Wieder einmal ist Europa knapp einer Katastrophe entkommen. Nicht der «Rechts­populist» Norbert ­Hofer wurde zum Präsidenten der Kaiserschmarrn-Republik gewählt, sondern der Kandidat der ­Grünen, der bürgerlichen Mitte und der städtischen ­Intelligenz: der Ökonom Van der Bellen. Europa nahm den Vorgang zur Kenntnis, Deutschland erwachte wie aus einem Alb-traum. Kaum waren am Wahltag die ersten Hochrechnungen bekannt geworden, die Hofer in Führung zeigten, twitterte die deutsche Grüne Jugend: «Österreich, was bist du für 1 Naziland?» Und: «Wir lassen uns Europa nicht von den Rechten wegnehmen!» Die wichtigste Regel aller politischen Diskurse – «Kein Generalverdacht! Keine kollektiven Herabsetzungen!» – hatte ihre Geltung verloren.

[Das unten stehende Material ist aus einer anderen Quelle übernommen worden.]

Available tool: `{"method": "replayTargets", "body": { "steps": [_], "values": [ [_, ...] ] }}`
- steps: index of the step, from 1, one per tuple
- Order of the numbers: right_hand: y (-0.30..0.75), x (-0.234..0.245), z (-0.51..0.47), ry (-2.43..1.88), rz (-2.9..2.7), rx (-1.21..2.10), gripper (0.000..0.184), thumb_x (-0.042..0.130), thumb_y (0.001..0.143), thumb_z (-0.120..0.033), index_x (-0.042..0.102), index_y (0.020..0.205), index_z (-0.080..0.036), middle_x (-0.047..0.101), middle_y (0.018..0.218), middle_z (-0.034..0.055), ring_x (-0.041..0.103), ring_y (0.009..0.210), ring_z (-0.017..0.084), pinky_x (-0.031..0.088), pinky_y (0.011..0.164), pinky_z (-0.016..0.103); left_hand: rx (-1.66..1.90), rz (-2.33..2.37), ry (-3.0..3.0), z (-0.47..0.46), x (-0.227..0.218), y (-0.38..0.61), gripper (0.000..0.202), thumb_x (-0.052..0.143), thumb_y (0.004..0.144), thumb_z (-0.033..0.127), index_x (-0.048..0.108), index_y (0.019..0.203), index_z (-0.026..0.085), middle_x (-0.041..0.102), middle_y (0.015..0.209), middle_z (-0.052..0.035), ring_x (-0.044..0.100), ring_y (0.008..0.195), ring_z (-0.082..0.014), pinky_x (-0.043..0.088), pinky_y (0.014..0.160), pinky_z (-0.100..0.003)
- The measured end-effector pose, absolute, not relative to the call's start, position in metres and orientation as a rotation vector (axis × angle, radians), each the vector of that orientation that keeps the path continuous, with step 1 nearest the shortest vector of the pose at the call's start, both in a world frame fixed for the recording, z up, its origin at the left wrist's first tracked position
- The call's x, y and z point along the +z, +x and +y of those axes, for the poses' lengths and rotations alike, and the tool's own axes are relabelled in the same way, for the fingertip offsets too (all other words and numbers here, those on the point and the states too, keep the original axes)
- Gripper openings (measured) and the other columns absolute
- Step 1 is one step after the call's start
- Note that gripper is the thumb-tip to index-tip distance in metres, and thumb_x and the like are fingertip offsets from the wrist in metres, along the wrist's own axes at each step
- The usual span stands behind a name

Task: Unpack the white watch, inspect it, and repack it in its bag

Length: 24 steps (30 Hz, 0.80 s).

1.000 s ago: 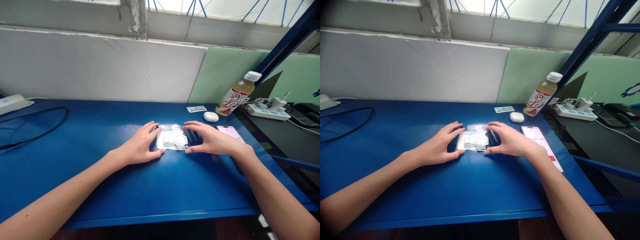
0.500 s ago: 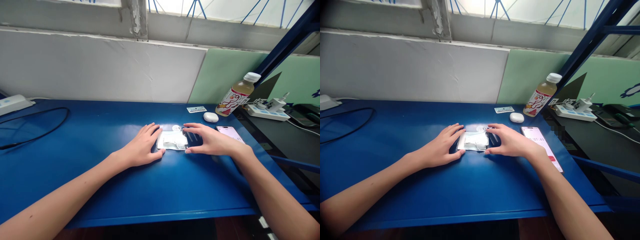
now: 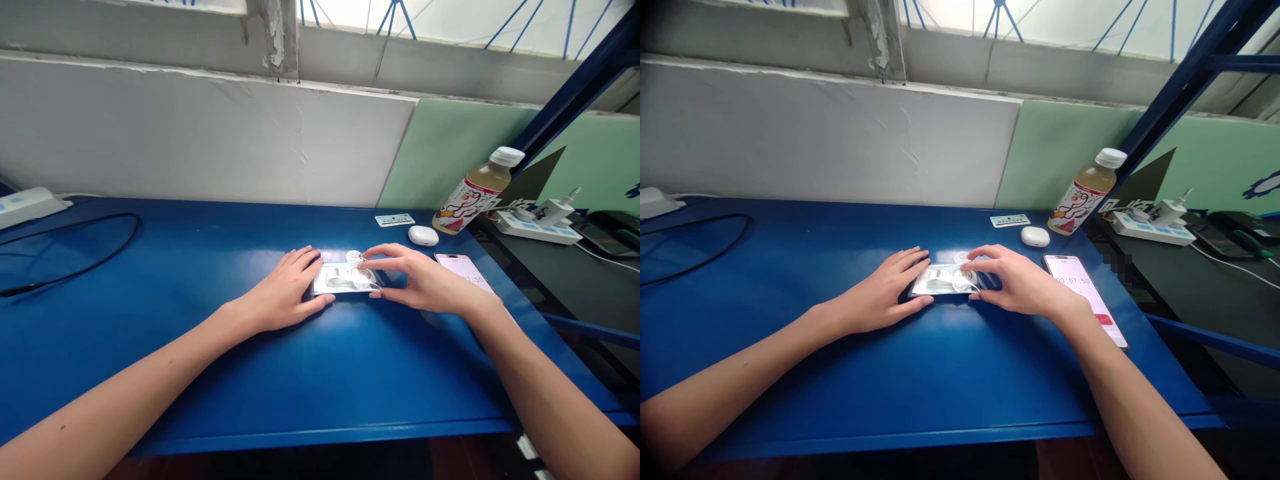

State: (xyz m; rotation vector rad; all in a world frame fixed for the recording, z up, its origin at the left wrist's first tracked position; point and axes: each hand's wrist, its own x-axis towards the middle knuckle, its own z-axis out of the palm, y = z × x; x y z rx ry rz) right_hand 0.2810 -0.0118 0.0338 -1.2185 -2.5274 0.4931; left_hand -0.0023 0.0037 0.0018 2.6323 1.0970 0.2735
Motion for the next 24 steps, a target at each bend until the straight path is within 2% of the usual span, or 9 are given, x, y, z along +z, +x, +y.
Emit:
{"method": "replayTargets", "body": {
  "steps": [4, 8, 10, 13, 15, 17, 19, 22, 24],
  "values": [
    [0.276, 0.035, -0.011, -1.157, -2.385, 0.460, 0.031, 0.055, 0.094, -0.036, 0.070, 0.119, -0.026, 0.070, 0.119, 0.0079, 0.067, 0.105, 0.026, 0.054, 0.092, 0.040, 0.585, 1.073, 2.543, 0.007, 0.001, -0.002, 0.046, 0.046, 0.099, 0.045, 0.054, 0.134, 0.015, 0.053, 0.143, -0.0155, 0.045, 0.136, -0.0308, 0.039, 0.111, -0.048],
    [0.273, 0.036, -0.012, -1.226, -2.157, 0.491, 0.027, 0.056, 0.094, -0.039, 0.070, 0.110, -0.022, 0.076, 0.100, 0.0062, 0.071, 0.090, 0.024, 0.056, 0.081, 0.036, 0.924, 1.031, 2.356, 0.003, 0.007, 0.003, 0.027, 0.048, 0.099, 0.034, 0.061, 0.117, 0.020, 0.071, 0.112, -0.0065, 0.067, 0.103, -0.0209, 0.053, 0.092, -0.034],
    [0.272, 0.036, -0.013, -1.283, -2.084, 0.558, 0.028, 0.058, 0.093, -0.040, 0.068, 0.111, -0.022, 0.076, 0.091, 0.0047, 0.071, 0.080, 0.022, 0.056, 0.073, 0.034, 0.960, 1.052, 2.264, 0.001, 0.010, 0.004, 0.027, 0.050, 0.098, 0.035, 0.059, 0.119, 0.020, 0.073, 0.098, -0.0032, 0.070, 0.088, -0.0181, 0.056, 0.080, -0.030],
    [0.273, 0.034, -0.012, -1.328, -2.060, 0.723, 0.030, 0.059, 0.092, -0.043, 0.064, 0.112, -0.021, 0.076, 0.085, 0.0036, 0.069, 0.071, 0.019, 0.054, 0.062, 0.030, 0.902, 1.062, 2.211, -0.001, 0.011, 0.005, 0.029, 0.051, 0.097, 0.036, 0.058, 0.121, 0.020, 0.072, 0.087, -0.0008, 0.068, 0.075, -0.0158, 0.055, 0.067, -0.026],
    [0.273, 0.032, -0.010, -1.346, -2.073, 0.824, 0.031, 0.060, 0.091, -0.044, 0.064, 0.110, -0.020, 0.076, 0.084, 0.0041, 0.068, 0.069, 0.019, 0.053, 0.060, 0.029, 0.845, 1.062, 2.246, 0.000, 0.010, 0.004, 0.028, 0.053, 0.097, 0.036, 0.061, 0.118, 0.020, 0.073, 0.092, -0.0023, 0.068, 0.077, -0.0165, 0.055, 0.068, -0.027],
    [0.273, 0.029, -0.009, -1.368, -2.082, 0.894, 0.032, 0.058, 0.091, -0.045, 0.064, 0.109, -0.019, 0.075, 0.080, 0.0041, 0.068, 0.067, 0.019, 0.053, 0.059, 0.029, 0.800, 1.049, 2.306, 0.002, 0.009, 0.003, 0.031, 0.059, 0.093, 0.038, 0.062, 0.118, 0.019, 0.072, 0.106, -0.0054, 0.069, 0.091, -0.0200, 0.056, 0.078, -0.031],
    [0.271, 0.026, -0.007, -1.399, -2.090, 0.920, 0.032, 0.057, 0.092, -0.045, 0.063, 0.109, -0.019, 0.075, 0.078, 0.0033, 0.067, 0.065, 0.018, 0.052, 0.057, 0.029, 0.742, 1.023, 2.374, 0.004, 0.008, 0.001, 0.045, 0.068, 0.086, 0.043, 0.060, 0.123, 0.019, 0.068, 0.121, -0.0089, 0.064, 0.109, -0.0257, 0.053, 0.090, -0.037],
    [0.270, 0.022, -0.006, -1.421, -2.171, 0.823, 0.029, 0.055, 0.092, -0.043, 0.067, 0.104, -0.019, 0.074, 0.083, 0.0043, 0.068, 0.070, 0.019, 0.054, 0.062, 0.030, 0.615, 0.991, 2.449, 0.006, 0.007, -0.001, 0.064, 0.076, 0.076, 0.050, 0.058, 0.130, 0.021, 0.061, 0.131, -0.0121, 0.055, 0.123, -0.0322, 0.048, 0.100, -0.047],
    [0.271, 0.021, -0.006, -1.417, -2.266, 0.690, 0.029, 0.054, 0.093, -0.042, 0.070, 0.101, -0.020, 0.074, 0.092, 0.0067, 0.068, 0.076, 0.021, 0.055, 0.067, 0.033, 0.554, 0.971, 2.469, 0.007, 0.006, -0.003, 0.066, 0.075, 0.076, 0.053, 0.057, 0.131, 0.022, 0.058, 0.134, -0.0130, 0.050, 0.128, -0.0340, 0.044, 0.104, -0.050]
  ]
}}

Und als dann das vorläufige Endergebnis feststand, erklärte der deutsche Bundespräsident Joachim Gauck, Van der Bellen sei «ein überzeugter Europäer». Aussenminister Frank-Walter Steinmeier sagte, ganz Europa falle «ein Stein vom Herzen». Die Fraktionsvorsitzende der Grünen im Bundestag, Göring-Eckardt, sprach von einem «Wahlkrimi mit Happy End für die Demokratie». Nur wenige Kommentatoren wiesen darauf hin, dass der Unterschied zwischen dem «good guy» und dem «bad guy» grade einmal 0,6 Prozentpunkte betrug. Gabor Steingart, Herausgeber des Handelsblattes, brachte die Situation auf den Punkt: «Die FPÖ wurde besiegt, aber nicht geschlagen. Österreich erlebt einen Moment der Ruhe, aber es ist die Ruhe vor dem Sturm.» Wie kann man sich die deutschen Reaktionen erklären?

Fühlen sich die Menschen im Altreich immer noch für die Politik in der Ostmark verantwortlich? Können sie den «Anschluss», der vor 78 Jahren stattfand, nicht vergessen? Nein, das ist es nicht. Es ist viel einfacher. Nach einem Sieg von Hofer wären die guten Deutschen ­genötigt gewesen, sich zu überlegen, ob sie noch Ferien am Wolfgangsee machen, Grünen Veltliner trinken und Manner-Waffeln bei Aldi kaufen können. Sie hätten sich ja irgendwie «verhalten» müssen. Nun aber können sie weitermachen wie bisher und sich dabei auf den Kampf gegen die «Islamophobie» im ­eigenen Land konzentrieren.